– Мартина, а Егор где?
– Кто? – не расслышала Мартинка.
– Где Гегал?
– А… я не знаю… в гараже, наверное, а вам зачем, Марк Миренович?
– Да… я брата твоего видел…
– Макса? А что он… – Мартинка удивлённо смотрела на меня, поднимаясь.
Макс был её младшим братом, и она с юных лет привыкла, что у них в семье от него сплошные неприятности, то родителей в школу вызывали, то детская комната милиции, то уже недетская комната с задержаниями, то от армии он бегал, а потом всё же служить отправился, но, вернувшись, принялся за старое. Мартинка стыдилась рассказывать, а уж когда эта банда вокруг него сформировалась, то вообще переживала, больше, чем родители, которые относились ко всему гораздо более легкомысленно, не понимая истинных масштабов происходящего. Вот и вырос мальчик Макс и охотился теперь за моей дочерью, сжёг один из самых старинных и самых красивых домов в посёлке просто со злости на неё. И что он сделает с ней самой? Спасибо Ивану, что взялся защищать её.
– Да нет, Мартина, ничего, так Егора ты не видела?
– Думаю… в гараже. Привет, Берта…
Я спустился с крыльца и повернул за дом к гаражу, где обычно обретался Гегал, я не заметил, что Берта вышла за мной…
Глава 5. Предательство и наказания
В голове гудело и тикало, как будто у меня не череп, а часы, но они, похоже, остановились, батарейка села и тикает теперь не так, как должно, а в моей голове. Но если я часы эти слышу, значит, у меня работает слух. Может быть и зрение работает? И вообще, я живой. Но… надо проверить. Хотя бы открыть глаза, что я и сделал.
И что? Ну… всё плыло перед глазами, какой-то тошнотворный липкий туман, даже не туман, кисель. Я снова закрыл глаза и услышал голос, это было приятнее, чем тиканье, голос его перекрыл. Я не сразу разобрал слова, и голос узнал не сразу.
– Да-да, Лётчик, у меня так же было, щас полегчает.
Я понял, наконец, что это Платон, и «картинка» постепенно прояснилась, как будто испарина сошла со стекла, и я разглядел его.
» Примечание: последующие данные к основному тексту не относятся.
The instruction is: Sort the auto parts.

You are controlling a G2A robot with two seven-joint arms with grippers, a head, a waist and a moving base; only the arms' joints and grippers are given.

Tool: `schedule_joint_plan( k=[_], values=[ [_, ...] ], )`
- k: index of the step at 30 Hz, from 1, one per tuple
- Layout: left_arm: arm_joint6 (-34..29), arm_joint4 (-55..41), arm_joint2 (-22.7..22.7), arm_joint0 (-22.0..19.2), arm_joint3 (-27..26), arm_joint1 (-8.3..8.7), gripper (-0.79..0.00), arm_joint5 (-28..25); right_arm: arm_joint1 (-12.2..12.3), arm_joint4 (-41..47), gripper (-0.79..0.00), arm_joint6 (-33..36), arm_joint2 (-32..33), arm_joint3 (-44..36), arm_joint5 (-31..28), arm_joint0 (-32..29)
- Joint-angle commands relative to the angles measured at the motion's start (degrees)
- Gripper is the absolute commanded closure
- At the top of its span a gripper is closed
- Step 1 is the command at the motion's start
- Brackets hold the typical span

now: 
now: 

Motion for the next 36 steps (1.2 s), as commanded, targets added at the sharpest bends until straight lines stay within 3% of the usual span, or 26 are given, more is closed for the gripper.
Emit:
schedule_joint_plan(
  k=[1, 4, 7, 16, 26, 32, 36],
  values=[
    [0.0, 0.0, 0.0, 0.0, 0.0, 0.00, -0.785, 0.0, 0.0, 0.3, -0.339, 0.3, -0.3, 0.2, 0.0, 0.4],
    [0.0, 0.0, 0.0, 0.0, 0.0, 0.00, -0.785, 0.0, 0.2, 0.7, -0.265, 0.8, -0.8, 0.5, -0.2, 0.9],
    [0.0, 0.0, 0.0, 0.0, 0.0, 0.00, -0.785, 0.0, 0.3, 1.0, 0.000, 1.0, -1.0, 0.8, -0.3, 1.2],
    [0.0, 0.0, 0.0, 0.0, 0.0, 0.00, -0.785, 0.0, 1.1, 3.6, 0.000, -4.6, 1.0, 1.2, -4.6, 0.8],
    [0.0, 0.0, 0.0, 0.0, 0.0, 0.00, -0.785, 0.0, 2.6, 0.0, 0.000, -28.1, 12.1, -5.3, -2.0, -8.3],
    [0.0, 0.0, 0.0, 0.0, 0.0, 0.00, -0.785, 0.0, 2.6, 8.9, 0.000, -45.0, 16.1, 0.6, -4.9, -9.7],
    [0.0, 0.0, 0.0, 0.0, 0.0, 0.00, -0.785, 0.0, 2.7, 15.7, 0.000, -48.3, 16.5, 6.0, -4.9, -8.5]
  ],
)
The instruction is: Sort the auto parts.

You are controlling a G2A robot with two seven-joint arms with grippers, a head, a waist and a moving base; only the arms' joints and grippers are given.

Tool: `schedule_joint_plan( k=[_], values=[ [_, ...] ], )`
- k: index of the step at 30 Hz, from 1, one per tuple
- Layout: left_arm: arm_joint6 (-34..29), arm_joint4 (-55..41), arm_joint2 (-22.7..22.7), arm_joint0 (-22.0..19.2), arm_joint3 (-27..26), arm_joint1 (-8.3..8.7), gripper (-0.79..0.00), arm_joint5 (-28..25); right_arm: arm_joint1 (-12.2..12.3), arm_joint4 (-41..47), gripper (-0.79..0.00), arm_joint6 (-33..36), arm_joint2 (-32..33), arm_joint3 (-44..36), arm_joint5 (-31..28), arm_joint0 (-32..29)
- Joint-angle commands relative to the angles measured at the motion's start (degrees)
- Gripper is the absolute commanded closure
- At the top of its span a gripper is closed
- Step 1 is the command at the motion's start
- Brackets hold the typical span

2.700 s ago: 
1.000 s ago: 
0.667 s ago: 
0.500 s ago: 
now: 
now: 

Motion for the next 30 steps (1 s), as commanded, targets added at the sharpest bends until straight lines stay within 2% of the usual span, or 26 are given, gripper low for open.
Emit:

Я вообще всё разглядел. Мы с ним лежали на койках через проход, на настоянии вытянутой руки. У Платона была смешная повязка на голове «шапочка Гиппократа», и он лежал на плоской подушке и смотрел на меня, улыбаясь, на лице у него были ссадины, но это как-то странно украшало его, как украшало когда-то Таню, её украшает всё, даже ссадины.
– Прочухался, ну, слава Богу… – засверкал глазами Платон. – Ну живой, значит, а то я уж подумал, ты в бреду мне явился.
– Я… я такой же «красивый»… как ты? – хрипло спросил я, с трудом ворочая языком.
Он засмеялся.
– Да щас, как я! Сравнился тоже мне, – продолжил смеяться Платон.
– Я про синяки… – засмеялся и я.
А Платон расхохотался, сотрясая уже всю кровать с железной панцирной сеткой, так что она заходила ходуном, позвякивая о соседнюю.
– Да понял я… думаешь, совсем мозги вышибло? Не боись, маленько осталось…
На наш смех начали оборачиваться другие раненые. Оказалось, мы в палате на восемь человек, и были мы уже в Грозном. Стало быть, не все здания здесь сровняли с землёй при штурме, вот в одном был устроен госпиталь, где я теперь был не доктором, а пациентом. Наш госпиталь, в котором я служил в марте, разнесло взрывом, пока я был в Петрозаводске с Таней, поэтому вернулся я уже в распоряжение начальства, погибли почти все, кто работал со мной там. Теперь вот, в полевом госпитале и продолжилась моя служба, туда и привезли Платона.
Танины письма находили меня с большим опозданием, впрочем, писала она мало, только о важном, написала, например, что познакомилась со своим настоящим отцом. Прислала даже его портрет, сделанный тушью, странным образом его лицо напоминало её, глаза ли или выражение глаз. Вообще она больше рисунков присылала, чем текста, так я получал представление, что вокруг неё, люди, лица, природа, эта церковь, которой она так увлечённо занималась. Она ничего почти не писала о себе, о самочувствии, тревогах, которые, конечно, владели ею, не спрашивала, когда приеду, только просила в каждом письме по нескольку раз: «Ты береги себя. Ты только береги себя, Валера…», а в последнем письме, которое я получил, написала почему-то, чтобы в Шьотярв я не приезжал… Никаких объяснений, ни слова о том, почему она бросила всё, что было ей дорого.